TASK OBJECTIVE:
The listing below must be reproduced in full, exactly as written.

——

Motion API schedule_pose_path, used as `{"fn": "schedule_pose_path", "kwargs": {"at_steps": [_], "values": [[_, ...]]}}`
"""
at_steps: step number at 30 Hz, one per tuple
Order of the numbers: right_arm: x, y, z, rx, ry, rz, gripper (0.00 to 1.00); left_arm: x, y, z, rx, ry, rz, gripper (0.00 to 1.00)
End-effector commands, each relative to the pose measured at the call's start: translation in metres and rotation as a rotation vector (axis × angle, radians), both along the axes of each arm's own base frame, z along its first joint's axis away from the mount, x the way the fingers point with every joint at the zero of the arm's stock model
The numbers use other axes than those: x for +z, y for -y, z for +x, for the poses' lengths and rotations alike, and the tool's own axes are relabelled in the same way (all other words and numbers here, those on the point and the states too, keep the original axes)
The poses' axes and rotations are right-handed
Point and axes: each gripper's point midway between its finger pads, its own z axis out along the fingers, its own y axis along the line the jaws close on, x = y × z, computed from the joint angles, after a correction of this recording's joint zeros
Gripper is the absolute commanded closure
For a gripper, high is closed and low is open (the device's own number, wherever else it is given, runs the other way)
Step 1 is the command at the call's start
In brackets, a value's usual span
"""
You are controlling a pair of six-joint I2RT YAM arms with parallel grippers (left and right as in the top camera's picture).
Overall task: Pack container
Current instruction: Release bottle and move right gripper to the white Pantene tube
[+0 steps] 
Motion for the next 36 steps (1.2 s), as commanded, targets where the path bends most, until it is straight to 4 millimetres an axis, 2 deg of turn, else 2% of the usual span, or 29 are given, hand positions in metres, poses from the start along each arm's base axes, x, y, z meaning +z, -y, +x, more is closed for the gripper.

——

TASK RESULT:
Motion API schedule_pose_path, used as `{"fn": "schedule_pose_path", "kwargs": {"at_steps": [_], "values": [[_, ...]]}}`
"""
at_steps: step number at 30 Hz, one per tuple
Order of the numbers: right_arm: x, y, z, rx, ry, rz, gripper (0.00 to 1.00); left_arm: x, y, z, rx, ry, rz, gripper (0.00 to 1.00)
End-effector commands, each relative to the pose measured at the call's start: translation in metres and rotation as a rotation vector (axis × angle, radians), both along the axes of each arm's own base frame, z along its first joint's axis away from the mount, x the way the fingers point with every joint at the zero of the arm's stock model
The numbers use other axes than those: x for +z, y for -y, z for +x, for the poses' lengths and rotations alike, and the tool's own axes are relabelled in the same way (all other words and numbers here, those on the point and the states too, keep the original axes)
The poses' axes and rotations are right-handed
Point and axes: each gripper's point midway between its finger pads, its own z axis out along the fingers, its own y axis along the line the jaws close on, x = y × z, computed from the joint angles, after a correction of this recording's joint zeros
Gripper is the absolute commanded closure
For a gripper, high is closed and low is open (the device's own number, wherever else it is given, runs the other way)
Step 1 is the command at the call's start
In brackets, a value's usual span
"""
You are controlling a pair of six-joint I2RT YAM arms with parallel grippers (left and right as in the top camera's picture).
Overall task: Pack container
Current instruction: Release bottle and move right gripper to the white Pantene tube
[+0 steps] 
Motion for the next 36 steps (1.2 s), as commanded, targets where the path bends most, until it is straight to 4 millimetres an axis, 2 deg of turn, else 2% of the usual span, or 29 are given, hand positions in metres, poses from the start along each arm's base axes, x, y, z meaning +z, -y, +x, more is closed for the gripper.

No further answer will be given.